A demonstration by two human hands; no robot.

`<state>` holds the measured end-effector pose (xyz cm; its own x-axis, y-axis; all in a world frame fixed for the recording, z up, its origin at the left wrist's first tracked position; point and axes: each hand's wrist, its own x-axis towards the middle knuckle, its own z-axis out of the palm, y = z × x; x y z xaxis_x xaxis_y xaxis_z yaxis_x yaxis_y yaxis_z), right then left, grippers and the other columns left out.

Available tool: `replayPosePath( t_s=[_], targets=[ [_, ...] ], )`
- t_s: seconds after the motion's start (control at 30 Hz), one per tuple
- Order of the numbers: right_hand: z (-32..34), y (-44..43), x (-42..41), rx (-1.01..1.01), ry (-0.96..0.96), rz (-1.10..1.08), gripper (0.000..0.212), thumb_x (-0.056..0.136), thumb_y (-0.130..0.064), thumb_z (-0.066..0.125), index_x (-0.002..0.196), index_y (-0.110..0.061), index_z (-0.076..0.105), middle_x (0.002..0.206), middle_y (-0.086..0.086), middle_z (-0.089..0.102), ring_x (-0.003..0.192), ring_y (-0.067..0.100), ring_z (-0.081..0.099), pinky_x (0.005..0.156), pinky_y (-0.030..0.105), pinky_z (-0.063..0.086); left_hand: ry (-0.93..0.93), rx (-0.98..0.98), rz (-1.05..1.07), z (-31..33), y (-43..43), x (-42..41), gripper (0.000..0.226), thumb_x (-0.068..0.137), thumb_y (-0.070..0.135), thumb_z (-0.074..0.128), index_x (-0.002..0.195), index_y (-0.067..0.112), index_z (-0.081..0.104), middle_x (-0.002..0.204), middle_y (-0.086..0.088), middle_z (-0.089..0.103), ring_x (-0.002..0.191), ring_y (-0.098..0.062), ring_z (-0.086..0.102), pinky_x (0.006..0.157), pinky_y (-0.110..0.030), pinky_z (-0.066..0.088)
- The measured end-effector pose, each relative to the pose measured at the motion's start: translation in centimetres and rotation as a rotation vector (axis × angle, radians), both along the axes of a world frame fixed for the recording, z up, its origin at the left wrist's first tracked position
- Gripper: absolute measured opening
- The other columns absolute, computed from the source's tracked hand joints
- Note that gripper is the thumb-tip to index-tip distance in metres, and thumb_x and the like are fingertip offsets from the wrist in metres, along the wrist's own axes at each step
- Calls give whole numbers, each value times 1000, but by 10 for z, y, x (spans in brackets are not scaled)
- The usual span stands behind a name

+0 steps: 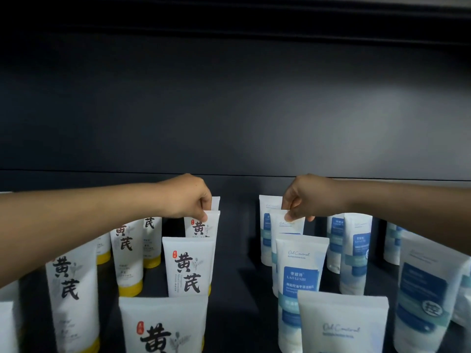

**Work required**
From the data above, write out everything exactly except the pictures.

**Problem solution**
A demonstration by two human hands; no robot.

`<state>` holds the measured end-effector pose (xyz cm; its own x-axis, y-axis; all in a world frame fixed for the recording, z up, its origin at the left wrist's first tracked position; point and axes: each hand's wrist, its own x-axis towards the middle knuckle, its own z-axis out of the palm, y = z × x; x y z xaxis_x xaxis_y xaxis_z yaxis_x yaxis_y yaxis_z), right then left, grippers and the other columns left out.

Available tool: `replayPosePath( t_s=[_], targets=[ [_, ...] ], )`
- t_s: seconds after the motion's start (control at 30 Hz), one per tuple
- Order of the numbers: right_hand: z (-32..34), y (-44..43), x (-42..41), rx (-1.01..1.01), ry (-0.96..0.96), rz (-1.10..1.08), gripper (0.000..0.212), thumb_x (-0.056..0.136), thumb_y (-0.130..0.064), thumb_z (-0.066..0.125), index_x (-0.002..0.196), index_y (-0.110..0.061), index_z (-0.076..0.105), middle_x (0.002..0.206), middle_y (-0.086..0.086), middle_z (-0.089..0.102), ring_x (-0.003..0.192), ring_y (-0.067..0.100), ring_z (-0.081..0.099), pinky_x (0.005..0.156), pinky_y (-0.030..0.105), pinky_z (-0.063..0.086); left_hand: ry (-0.93..0.93), rx (-0.98..0.98), rz (-1.05..1.07), z (-31..33), y (-43..43), x (-42..41), gripper (0.000..0.226), thumb_x (-0.068..0.137), thumb_y (-0.070..0.135), thumb_z (-0.074..0.128), index_x (-0.002..0.195), index_y (-0.067..0.112), index_z (-0.081..0.104), middle_x (-0.002..0.204), middle_y (-0.086..0.088), middle_z (-0.089..0.103), ring_x (-0.002..0.191), ring_y (-0.098..0.062), ring_z (-0.086..0.102), pinky_x (0.006..0.157), pinky_y (-0.110..0.030), pinky_z (-0.066..0.088)
- The measured end-effector pose, each relative to the pose measured at the motion's start: translation in centimetres and rotation as a rotation vector (axis × angle, radians), both along the axes of a world frame fixed for the recording, z up, its origin at the left wrist's first tracked position
- Gripper: absolute measured opening
- The other columns absolute, computed from the source's tracked hand joints
- Note that gripper is the thumb-tip to index-tip distance in metres, and thumb_x and the like are fingertip offsets from the wrist in metres, along the wrist's own axes at each step
- Calls give whole numbers, each value times 1000, but by 10 for z, y, x (spans in brackets are not scaled)
- The usual span stands behind a name

+0 steps: 

Work on this exercise is finished.